I think this one qualifies as Mame (‘bean’ in Japanese). Bonsai-wise, mame is a common word for the very smallest bonsai. I found it on Pinterest. It says Repinned via Luciano Guimarães. I’m not sure exactly what that means but my best guess is that this tree does not belong to Luciano. The photo had the Bonsai Empire logo in the corner (now cropped out to magnify the tree), but I couldn’t find it on their site. In any case it’s a sweet little gem and so’s the pot.
“Shohin are small bonsai. When compared to large bonsai, shohin cost less, take less time to develop, take less space, are easier to move, and are less apt to be overwatered. Perhaps best of all, shohin-bonsai are a delight to behold.” From the back cover of Morten Albek’s Shohin Bonsai, Majesty in Miniature (copy written by yours truly back in the days when we used to publish books).
I love the uncontrived free flowing feel of this little Japanse maple.

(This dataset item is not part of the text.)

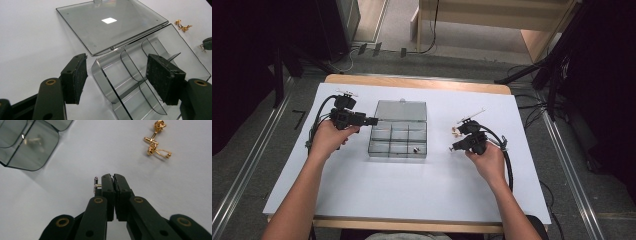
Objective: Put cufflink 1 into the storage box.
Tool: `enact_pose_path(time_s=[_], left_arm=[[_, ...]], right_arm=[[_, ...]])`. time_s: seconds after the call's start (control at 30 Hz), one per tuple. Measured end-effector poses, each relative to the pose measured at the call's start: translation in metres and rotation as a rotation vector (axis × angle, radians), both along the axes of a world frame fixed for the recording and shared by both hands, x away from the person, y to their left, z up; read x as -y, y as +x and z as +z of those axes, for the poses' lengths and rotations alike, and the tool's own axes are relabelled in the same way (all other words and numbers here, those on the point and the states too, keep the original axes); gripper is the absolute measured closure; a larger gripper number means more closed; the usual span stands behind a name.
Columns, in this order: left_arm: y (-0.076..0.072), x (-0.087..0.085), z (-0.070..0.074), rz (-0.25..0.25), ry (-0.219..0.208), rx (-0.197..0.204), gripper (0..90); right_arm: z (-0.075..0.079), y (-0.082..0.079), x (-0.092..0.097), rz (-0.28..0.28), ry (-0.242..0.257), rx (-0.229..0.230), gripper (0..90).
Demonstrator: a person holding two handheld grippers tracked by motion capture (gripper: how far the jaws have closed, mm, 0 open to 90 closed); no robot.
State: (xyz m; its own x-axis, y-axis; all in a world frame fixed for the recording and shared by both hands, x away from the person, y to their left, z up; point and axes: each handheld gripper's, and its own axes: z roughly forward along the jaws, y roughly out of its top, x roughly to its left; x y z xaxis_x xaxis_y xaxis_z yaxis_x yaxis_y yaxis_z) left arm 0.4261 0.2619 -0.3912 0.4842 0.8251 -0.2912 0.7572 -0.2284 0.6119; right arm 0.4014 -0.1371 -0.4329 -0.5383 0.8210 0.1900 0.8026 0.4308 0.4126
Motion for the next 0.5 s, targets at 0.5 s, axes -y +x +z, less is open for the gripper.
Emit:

Like the photo above this one is repinned via Luciano Guimarães on Pinterest. If you know anything more about this tree or the one above, please let me know.
One of Morten Albek’s wee wonders. Of all of Morten’s trees that I’ve seen, this has to be one of the very best. Perhaps Morten has a shot somewhere without any background noise (not to argue with Morten’s photography, which happens to be great… just that it would be nice to see in a formal shot as well as in this more artistic type shot).

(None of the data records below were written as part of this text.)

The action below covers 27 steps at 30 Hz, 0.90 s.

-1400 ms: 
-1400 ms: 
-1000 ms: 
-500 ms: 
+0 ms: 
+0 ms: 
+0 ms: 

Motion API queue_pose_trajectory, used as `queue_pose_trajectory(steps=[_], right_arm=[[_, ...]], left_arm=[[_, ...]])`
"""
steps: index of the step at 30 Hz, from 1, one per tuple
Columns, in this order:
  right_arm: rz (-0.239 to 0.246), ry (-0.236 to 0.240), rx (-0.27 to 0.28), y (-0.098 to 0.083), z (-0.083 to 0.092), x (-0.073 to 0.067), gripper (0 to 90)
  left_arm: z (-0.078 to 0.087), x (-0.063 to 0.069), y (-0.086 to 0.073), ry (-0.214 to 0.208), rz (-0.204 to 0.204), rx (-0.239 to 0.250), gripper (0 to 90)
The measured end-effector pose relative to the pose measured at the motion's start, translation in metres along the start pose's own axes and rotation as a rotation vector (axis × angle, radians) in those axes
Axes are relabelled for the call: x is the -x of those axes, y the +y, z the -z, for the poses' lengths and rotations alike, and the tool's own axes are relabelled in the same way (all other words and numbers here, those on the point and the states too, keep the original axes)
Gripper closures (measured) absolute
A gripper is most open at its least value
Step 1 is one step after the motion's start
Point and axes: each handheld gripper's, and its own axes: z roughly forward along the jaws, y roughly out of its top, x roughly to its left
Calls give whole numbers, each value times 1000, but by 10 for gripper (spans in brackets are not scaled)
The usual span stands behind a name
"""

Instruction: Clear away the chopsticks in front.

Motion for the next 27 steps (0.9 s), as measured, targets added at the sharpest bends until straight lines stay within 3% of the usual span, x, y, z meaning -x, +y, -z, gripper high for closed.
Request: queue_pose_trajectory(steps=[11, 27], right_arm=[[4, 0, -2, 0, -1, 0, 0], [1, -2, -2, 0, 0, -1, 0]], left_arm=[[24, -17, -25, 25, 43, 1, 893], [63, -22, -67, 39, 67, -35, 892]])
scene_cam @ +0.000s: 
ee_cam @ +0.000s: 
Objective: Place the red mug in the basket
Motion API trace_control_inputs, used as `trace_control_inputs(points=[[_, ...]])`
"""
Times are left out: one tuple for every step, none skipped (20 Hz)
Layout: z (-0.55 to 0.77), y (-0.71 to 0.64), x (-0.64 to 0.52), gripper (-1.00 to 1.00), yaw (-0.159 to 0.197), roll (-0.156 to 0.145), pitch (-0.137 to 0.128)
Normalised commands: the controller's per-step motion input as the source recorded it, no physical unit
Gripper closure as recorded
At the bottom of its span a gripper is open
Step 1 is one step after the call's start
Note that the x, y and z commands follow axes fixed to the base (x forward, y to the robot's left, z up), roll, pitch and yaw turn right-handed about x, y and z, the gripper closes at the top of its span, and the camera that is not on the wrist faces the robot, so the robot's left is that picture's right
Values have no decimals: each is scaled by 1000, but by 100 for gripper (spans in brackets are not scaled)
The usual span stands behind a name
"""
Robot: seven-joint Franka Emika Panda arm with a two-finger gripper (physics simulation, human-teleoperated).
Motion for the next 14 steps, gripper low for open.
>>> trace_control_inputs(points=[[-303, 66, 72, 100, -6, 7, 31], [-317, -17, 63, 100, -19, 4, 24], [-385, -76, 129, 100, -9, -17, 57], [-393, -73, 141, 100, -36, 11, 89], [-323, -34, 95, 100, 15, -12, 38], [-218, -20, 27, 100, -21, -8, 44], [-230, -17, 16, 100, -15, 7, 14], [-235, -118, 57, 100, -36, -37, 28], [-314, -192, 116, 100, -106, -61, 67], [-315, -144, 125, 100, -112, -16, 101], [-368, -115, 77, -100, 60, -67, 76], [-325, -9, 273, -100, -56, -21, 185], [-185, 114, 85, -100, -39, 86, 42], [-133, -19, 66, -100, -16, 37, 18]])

I found this fat-trunked little Japanese black pine, with it’s excellent burnished Tokoname pot, in Bonsai Smiths gallery. Turns out we featured them a couple months in a post about Redwoods (and, the more I look at this tree, the more familiar it looks and the more I think we may have featured it in one of our approximately 700 posts to date).
This brilliant little Persimmon (Daisuke variety, identified by Ryan Bell, Japanese Bonsai Pots Blog) is from a Bark post (Luminous Fruit) from one year ago. Not everything we show on Bark deserves an encore, but this one is hard to argue with (even with its spotted leaves).